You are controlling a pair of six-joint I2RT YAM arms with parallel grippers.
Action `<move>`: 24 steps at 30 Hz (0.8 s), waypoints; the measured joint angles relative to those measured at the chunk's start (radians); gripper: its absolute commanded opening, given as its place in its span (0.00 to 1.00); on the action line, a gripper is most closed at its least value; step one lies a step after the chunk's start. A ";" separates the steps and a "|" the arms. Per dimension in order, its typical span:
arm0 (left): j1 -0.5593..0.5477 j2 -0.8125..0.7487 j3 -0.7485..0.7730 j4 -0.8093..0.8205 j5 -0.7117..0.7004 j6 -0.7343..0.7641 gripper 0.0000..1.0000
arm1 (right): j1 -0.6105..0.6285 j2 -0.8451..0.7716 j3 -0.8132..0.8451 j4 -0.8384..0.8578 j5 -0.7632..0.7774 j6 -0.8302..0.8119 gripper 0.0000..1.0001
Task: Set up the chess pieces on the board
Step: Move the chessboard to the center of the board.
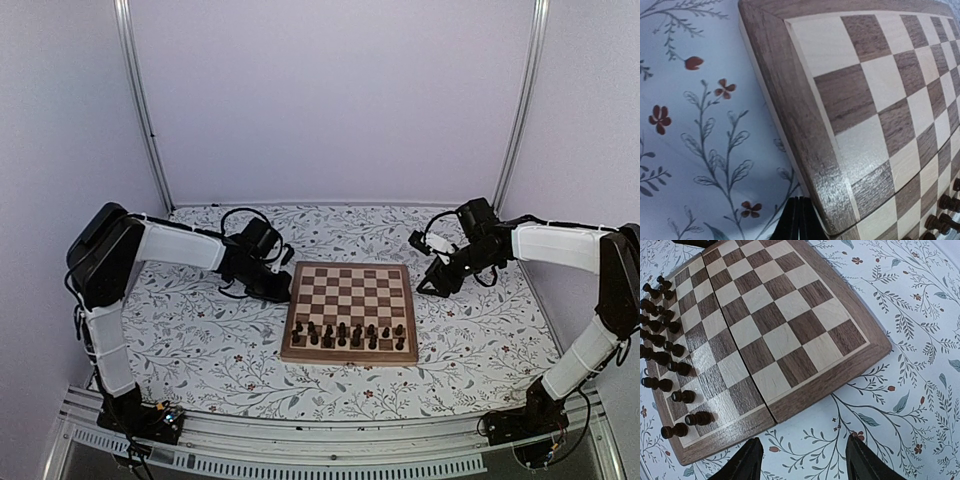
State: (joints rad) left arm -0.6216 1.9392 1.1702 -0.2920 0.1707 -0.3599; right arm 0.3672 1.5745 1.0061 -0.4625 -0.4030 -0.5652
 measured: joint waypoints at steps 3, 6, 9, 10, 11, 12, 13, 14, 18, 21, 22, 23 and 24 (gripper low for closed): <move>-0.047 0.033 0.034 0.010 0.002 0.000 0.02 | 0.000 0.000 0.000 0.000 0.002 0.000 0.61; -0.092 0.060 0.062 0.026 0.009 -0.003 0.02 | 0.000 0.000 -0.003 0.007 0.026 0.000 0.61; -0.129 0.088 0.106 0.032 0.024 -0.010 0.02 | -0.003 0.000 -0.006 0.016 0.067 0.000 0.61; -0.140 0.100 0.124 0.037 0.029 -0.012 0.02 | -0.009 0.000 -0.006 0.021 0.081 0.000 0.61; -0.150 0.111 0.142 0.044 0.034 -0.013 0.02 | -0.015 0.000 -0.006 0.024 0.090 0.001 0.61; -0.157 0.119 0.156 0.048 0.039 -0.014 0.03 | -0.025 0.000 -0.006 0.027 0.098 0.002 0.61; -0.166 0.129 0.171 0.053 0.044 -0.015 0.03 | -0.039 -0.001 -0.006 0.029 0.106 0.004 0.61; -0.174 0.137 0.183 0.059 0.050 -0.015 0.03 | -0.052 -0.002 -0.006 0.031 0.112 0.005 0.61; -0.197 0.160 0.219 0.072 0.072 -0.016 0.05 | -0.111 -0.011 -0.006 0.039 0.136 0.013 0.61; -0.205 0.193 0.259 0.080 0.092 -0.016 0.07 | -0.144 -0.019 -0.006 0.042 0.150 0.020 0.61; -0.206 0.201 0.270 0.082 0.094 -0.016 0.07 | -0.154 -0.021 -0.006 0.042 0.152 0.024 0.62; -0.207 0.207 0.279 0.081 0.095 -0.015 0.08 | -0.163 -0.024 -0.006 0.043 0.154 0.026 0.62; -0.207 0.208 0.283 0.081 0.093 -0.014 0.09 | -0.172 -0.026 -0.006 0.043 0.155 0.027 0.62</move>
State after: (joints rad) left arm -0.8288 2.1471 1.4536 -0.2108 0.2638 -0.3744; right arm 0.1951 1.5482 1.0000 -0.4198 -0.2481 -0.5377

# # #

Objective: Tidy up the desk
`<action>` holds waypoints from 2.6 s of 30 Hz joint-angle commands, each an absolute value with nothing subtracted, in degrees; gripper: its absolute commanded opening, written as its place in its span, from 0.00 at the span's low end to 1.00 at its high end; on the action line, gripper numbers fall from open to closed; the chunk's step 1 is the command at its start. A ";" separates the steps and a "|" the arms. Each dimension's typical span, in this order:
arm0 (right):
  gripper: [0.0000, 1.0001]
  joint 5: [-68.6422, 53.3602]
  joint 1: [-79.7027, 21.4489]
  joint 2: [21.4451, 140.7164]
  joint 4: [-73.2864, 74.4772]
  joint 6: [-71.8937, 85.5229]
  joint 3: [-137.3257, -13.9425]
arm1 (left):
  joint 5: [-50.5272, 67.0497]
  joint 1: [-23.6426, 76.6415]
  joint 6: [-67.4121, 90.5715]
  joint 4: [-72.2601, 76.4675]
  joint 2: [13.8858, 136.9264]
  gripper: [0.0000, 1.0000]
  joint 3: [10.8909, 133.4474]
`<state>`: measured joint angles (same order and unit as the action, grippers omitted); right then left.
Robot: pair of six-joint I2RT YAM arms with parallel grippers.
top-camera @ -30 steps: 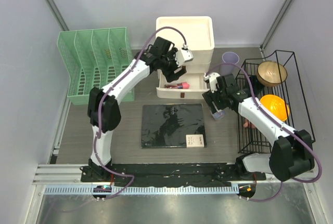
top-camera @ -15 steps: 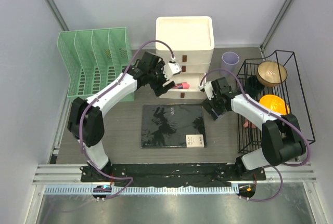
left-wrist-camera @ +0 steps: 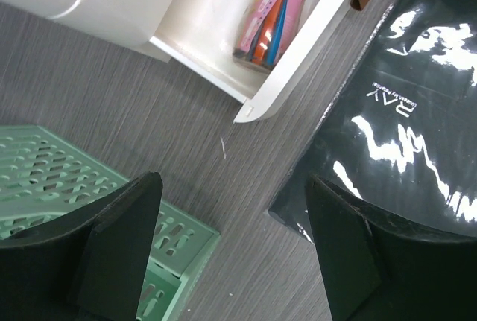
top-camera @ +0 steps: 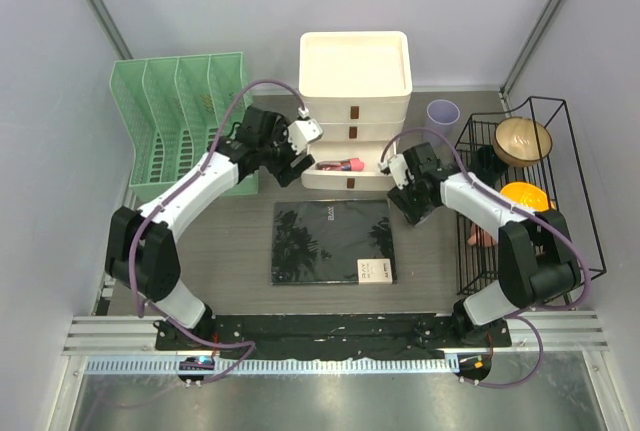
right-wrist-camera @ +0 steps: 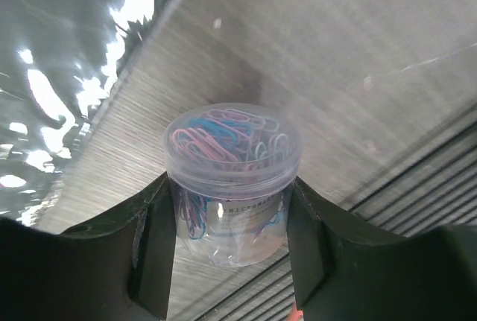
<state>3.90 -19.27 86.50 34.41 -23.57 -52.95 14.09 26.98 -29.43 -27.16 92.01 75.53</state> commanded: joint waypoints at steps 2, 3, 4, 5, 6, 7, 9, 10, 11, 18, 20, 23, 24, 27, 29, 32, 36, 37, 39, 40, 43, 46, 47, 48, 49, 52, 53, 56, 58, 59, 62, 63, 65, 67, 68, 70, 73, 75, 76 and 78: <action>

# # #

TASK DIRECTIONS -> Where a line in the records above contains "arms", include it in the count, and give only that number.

PROBLEM SOLUTION -> 4